The Islamic fund management industry has seen considerable growth over the last six years. Further exponential growth is forecasted, as reported in the 2017 Islamic Finance Development Report1, with the MENA (Middle East and North Africa) and South Asia regions contributing to the bulk of this growth.
The below figures highlight this growth:
- From USD45 billion in assets under management (AUM) in 2012, AUM of Islamic funds grew to USD115 billion in 2017 and is projected to grow to USD403 billion by 2022
- MENA (including the Gulf Corporation Council [GCC]) accounts for approximately 50 per cent, while South-east Asia constitutes close to 20 per cent of Islamic fund AUM.
Whilst the fund management industry has seen growth and investment, the same level of evolution and investment has not been seen in back-office funds services. With this in mind, industry specialists got together in Kuala Lumpur in March to analyse the evolution of fund administration services and determine how a specific jurisdiction could position itself as a hub for Islamic fund administration.
Shikkoh Malik, Head of Fiduciary & Fund Services at Standard Chartered, was one of the panellists and provided his analysis concerning the fundamental factors that are required to enable this viable Islamic administration hub:
- The regulatory framework must cover the complete chain and encompass fund management, legal, and through to middle and back-office support. The development of this holistic regime is critical for fund administration and custody.
This element becomes even more important within the Islamic space, and specifically in markets where there are two separate regulatory bodies
(i.e. one for capital markets and the other for banking activities).
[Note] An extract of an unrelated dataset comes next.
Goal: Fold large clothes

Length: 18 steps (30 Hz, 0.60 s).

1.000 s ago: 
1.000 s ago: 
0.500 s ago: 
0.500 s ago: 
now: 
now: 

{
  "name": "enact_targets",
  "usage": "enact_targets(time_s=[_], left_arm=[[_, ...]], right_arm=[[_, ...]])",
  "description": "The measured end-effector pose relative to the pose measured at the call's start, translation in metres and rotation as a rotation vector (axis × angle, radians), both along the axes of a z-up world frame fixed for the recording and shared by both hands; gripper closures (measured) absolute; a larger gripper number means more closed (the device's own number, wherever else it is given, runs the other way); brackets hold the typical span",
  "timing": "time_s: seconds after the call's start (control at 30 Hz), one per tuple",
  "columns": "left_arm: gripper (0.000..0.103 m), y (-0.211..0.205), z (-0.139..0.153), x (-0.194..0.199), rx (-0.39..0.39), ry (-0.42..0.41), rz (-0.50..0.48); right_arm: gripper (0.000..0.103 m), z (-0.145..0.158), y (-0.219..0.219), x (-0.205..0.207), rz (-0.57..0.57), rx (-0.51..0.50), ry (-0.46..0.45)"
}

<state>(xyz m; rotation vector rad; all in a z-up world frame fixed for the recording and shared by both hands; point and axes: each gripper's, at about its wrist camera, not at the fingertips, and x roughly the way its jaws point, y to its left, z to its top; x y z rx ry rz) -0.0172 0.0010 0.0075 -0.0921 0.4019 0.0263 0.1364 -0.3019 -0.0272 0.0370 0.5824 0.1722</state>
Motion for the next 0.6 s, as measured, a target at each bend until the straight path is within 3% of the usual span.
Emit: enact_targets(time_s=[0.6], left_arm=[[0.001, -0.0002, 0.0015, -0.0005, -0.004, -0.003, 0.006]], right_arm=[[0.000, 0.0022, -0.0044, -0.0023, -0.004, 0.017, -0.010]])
It’s often seen that while tremendous evolution has taken place on fund and investment management-related guidelines, fund administration-related guidelines may not have evolved at the same pace.
- Talent development is an area that could clearly differentiate one hub from another, and in general, the demand for talent in the Islamic fund industry is much higher than the supply. Jurisdictions that establish both credible academic institutions and corresponding programmes, and put in place specific incentives to ensure focus on financial services would be able of churning the right type and number of fund administration profiles – and would subsequently attract additional business flows.
- Shariah boards and the development of Shariah scholars is a fundamental element, to be considered separately from talent at the operational and product- management level. A market also needs an indigenous crop of Shariah scholars who not only act as advisors but also as a second layer of regulators to the Islamic industry.
- A well-developed conventional fund administration landscape forms the base of any development on the Islamic front. Jurisdictions with mature regulatory regimes and developed conventional fund administration services will always have a head start compared to their peers, simply because the knowledge of fund accountancy, transfer agency and other ancillary services forms the base of Islamic fund administration too.
- Evolution of systems and service providers is an area that has been neglected, to a certain extent, by aspiring key jurisdictions. Currently, either there are no locally developed systems, or most of the global providers have been pushed to develop platforms and solutions that fulfil the specific requirements of the industry.
- Tax and other fiscal incentives also act as stimulants and could add to the attractiveness of a jurisdiction.
There are multiple jurisdictions trying to establish themselves as hubs for end-to-end servicing of Islamic banking, or for Islamic asset management, yet most have not specifically focused on becoming a specialised fund administration hub. Hence, we believe that doing so would create a real first-mover advantage in this space.
With comprehensive Islamic banking services offered by Standard Chartered Saadiq, the Bank is well positioned to work with regulators, market players and infrastructure entities on the development of these specialised services, and we look forward to contributing to the industry.